## WHAT YOU ARE ASKED TO DO
Without the pictures, set down everything in the listing exactly.

####

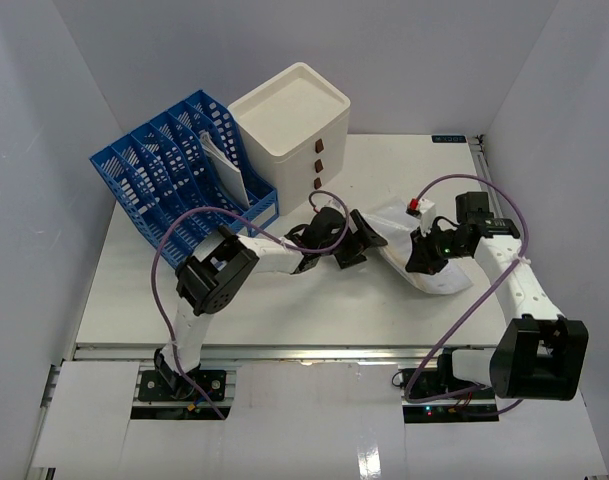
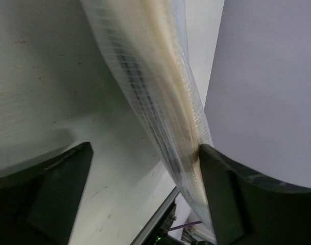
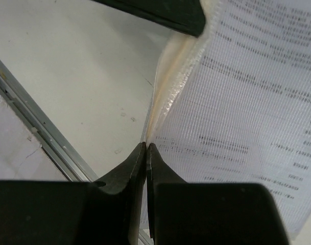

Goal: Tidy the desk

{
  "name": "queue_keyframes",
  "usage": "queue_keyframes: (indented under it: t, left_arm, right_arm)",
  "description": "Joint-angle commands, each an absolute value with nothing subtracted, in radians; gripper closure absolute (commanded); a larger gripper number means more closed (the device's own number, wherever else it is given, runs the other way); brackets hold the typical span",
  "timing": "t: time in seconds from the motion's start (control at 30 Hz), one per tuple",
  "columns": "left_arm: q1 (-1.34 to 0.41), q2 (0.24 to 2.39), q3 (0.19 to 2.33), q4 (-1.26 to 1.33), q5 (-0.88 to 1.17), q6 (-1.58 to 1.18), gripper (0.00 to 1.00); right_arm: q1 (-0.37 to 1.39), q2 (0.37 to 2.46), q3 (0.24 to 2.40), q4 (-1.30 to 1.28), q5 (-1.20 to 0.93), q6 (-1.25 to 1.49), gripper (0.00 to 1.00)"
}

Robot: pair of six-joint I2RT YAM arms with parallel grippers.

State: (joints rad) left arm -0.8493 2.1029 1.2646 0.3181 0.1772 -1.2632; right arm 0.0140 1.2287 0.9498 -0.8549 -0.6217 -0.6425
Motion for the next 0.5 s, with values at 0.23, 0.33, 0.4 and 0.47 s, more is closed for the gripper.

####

## ANSWER
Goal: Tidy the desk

{
  "name": "queue_keyframes",
  "usage": "queue_keyframes: (indented under it: t, left_arm, right_arm)",
  "description": "Joint-angle commands, each an absolute value with nothing subtracted, in radians; gripper closure absolute (commanded); a larger gripper number means more closed (the device's own number, wherever else it is given, runs the other way); brackets hold the typical span",
  "timing": "t: time in seconds from the motion's start (control at 30 Hz), one per tuple",
  "columns": "left_arm: q1 (-1.34 to 0.41), q2 (0.24 to 2.39), q3 (0.19 to 2.33), q4 (-1.26 to 1.33), q5 (-0.88 to 1.17), q6 (-1.58 to 1.18), gripper (0.00 to 1.00); right_arm: q1 (-0.37 to 1.39), q2 (0.37 to 2.46), q3 (0.24 to 2.40), q4 (-1.30 to 1.28), q5 (-1.20 to 0.93), q6 (-1.25 to 1.49), gripper (0.00 to 1.00)"
}

Robot: pair of six-joint I2RT YAM arms with parallel grippers.

State: (joints rad) left arm -0.8493 2.1029 1.2646 0.3181 0.1772 -1.2632; right arm 0.0140 1.2287 0.9498 -0.8549 -0.6217 -0.6425
Motion for the next 0.5 s, with values at 0.23, 0.33, 0.4 and 0.47 s, more is closed for the gripper.

There is nothing further to this exercise.